S’agissant du cas précis des techniciens de sa compagnie aérienne, il s’explique en ces termes : « Les techniciens licenciés l’ont été, parce qu’ils sont incompétents ».
Selon une source proche de la Direction Nationale de l’Aéronautique civile, cet argument ne tient pas la route. Car, dit –elle, les techniciens licenciés sont tous sortis de grandes écoles. Avec une expérience professionnelle de près de 20 ans, à leur compteur. Notre source cite, en particulier, le cas d’un technicien, réputé calé dans son domaine par les professionnels du métier. Ce dernier a été pendant près d’une décennie le chef du service logistique d’Air Afrique. Recruté par Alain Achcar, sur les conseils de la Direction Nationale de l’Aéronautique civile, cet technicien vient d’être, lui aussi, licencié par le Pédégé de Mali Air Express pour, dit –il, « incompétence ». Et Alain Achcar de préciser : « C’est un homme de bureau, pas un homme de terrain ».

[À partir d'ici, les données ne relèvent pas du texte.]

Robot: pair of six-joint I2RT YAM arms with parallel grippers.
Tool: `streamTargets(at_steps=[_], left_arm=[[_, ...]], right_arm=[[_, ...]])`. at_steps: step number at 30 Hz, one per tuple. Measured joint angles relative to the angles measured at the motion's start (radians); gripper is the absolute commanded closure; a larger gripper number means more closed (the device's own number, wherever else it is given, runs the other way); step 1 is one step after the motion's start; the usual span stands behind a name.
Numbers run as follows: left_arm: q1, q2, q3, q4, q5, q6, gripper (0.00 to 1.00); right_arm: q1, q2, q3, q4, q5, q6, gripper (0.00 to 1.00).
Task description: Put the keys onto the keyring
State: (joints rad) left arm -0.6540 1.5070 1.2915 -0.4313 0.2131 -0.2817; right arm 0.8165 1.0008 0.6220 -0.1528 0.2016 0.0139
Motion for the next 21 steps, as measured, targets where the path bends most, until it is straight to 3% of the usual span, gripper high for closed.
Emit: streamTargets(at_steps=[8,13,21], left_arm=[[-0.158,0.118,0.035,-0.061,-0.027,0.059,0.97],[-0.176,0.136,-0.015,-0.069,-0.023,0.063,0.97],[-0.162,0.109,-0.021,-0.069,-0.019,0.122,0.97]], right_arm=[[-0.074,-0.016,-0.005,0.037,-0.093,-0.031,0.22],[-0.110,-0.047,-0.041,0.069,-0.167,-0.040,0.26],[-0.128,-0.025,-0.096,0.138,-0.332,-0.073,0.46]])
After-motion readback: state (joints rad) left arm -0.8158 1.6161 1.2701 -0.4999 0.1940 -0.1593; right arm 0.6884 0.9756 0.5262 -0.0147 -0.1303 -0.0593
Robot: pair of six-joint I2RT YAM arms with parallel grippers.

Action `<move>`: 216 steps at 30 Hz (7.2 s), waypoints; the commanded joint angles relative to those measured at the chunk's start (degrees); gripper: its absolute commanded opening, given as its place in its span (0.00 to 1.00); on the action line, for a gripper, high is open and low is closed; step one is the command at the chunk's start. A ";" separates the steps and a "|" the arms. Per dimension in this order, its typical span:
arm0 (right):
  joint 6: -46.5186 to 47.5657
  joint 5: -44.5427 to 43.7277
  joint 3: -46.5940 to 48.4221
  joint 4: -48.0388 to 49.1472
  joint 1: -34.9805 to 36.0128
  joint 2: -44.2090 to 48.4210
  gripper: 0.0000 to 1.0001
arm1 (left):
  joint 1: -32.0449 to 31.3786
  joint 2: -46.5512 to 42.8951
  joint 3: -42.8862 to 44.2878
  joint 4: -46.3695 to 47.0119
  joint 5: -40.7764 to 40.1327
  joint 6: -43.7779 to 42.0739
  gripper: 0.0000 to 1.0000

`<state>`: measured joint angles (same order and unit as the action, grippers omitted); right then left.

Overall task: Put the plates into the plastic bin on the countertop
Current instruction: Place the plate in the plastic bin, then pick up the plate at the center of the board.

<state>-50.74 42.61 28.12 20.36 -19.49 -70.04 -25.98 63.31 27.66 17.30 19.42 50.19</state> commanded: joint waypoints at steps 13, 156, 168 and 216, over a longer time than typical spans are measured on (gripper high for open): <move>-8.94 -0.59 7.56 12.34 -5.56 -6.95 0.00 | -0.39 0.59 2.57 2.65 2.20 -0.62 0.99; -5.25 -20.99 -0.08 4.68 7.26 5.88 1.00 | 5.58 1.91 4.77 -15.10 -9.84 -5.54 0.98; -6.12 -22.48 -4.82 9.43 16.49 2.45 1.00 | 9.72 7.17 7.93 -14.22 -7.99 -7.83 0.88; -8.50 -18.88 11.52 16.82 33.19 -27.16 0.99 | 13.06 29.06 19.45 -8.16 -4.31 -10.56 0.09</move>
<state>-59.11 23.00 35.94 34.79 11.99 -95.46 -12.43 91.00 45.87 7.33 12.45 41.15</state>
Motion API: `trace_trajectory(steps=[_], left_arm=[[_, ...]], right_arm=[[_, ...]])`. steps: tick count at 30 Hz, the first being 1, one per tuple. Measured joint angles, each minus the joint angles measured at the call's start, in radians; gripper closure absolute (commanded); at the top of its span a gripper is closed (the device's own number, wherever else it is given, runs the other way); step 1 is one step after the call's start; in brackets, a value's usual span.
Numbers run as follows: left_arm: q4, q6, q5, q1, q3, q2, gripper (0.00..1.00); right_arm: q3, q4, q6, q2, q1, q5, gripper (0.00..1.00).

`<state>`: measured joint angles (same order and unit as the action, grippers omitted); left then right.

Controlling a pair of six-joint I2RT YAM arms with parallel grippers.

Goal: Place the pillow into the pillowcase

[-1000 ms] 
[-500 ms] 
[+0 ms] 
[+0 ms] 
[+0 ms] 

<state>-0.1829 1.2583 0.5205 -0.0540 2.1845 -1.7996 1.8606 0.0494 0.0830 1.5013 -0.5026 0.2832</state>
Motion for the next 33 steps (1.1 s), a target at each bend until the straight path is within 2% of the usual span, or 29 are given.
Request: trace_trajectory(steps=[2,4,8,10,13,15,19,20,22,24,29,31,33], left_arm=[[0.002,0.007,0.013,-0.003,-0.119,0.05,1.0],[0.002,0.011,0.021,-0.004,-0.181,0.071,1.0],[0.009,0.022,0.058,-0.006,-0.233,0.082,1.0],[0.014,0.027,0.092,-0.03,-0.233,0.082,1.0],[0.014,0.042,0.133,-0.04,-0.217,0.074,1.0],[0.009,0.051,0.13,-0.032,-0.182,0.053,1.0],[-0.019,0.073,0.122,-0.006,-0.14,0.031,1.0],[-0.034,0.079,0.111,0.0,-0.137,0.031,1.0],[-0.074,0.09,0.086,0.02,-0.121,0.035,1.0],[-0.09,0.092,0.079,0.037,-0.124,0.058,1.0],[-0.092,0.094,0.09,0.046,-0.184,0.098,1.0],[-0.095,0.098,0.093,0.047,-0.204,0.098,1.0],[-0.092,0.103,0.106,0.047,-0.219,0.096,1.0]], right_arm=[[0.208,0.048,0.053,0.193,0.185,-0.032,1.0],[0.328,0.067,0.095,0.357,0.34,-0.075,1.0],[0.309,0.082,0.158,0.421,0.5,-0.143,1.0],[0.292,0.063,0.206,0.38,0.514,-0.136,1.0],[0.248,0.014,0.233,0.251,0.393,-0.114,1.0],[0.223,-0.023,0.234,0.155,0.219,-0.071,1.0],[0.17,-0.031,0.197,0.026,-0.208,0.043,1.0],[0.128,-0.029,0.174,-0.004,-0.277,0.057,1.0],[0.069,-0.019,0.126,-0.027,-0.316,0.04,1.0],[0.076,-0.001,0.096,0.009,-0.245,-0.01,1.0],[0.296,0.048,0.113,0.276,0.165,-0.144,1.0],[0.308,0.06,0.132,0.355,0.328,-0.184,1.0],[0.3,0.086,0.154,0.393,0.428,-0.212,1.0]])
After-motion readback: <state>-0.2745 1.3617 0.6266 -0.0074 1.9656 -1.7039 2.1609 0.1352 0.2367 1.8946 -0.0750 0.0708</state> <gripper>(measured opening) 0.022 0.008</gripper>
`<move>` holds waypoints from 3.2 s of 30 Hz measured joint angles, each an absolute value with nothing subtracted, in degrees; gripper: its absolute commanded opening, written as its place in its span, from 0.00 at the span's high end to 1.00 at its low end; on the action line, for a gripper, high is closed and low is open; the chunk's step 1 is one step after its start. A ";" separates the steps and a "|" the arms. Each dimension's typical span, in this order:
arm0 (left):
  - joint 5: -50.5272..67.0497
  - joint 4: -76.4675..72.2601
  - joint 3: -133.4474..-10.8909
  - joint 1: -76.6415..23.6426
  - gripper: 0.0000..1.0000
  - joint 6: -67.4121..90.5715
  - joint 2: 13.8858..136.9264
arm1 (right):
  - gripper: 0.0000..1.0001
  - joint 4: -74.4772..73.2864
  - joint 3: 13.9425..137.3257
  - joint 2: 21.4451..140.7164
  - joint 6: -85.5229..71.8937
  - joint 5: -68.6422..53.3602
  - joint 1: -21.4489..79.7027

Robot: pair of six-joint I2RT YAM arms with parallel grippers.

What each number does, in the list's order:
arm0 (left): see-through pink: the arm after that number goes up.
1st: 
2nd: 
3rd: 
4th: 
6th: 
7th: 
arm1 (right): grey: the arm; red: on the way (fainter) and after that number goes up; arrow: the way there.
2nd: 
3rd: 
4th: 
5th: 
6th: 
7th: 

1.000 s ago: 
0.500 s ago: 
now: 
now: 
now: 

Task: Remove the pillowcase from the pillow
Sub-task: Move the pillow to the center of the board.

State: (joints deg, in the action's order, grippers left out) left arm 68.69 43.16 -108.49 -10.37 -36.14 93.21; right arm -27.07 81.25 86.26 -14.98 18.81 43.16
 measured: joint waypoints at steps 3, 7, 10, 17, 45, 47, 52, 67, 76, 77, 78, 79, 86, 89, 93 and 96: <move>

Avant de conclure, en prenant à témoin, son conseiller : « tout ce que ces licenciés disent de ma compagnie, relève de la médisance. Parce qu’ils ont été licenciés ». Une déclaration qui jure avec les témoignages, recueillis auprès de certains ingénieurs de la Tour de contrôle de l’Aéroport de Bamako. Nous y reviendrons, dans nos prochaines éditions.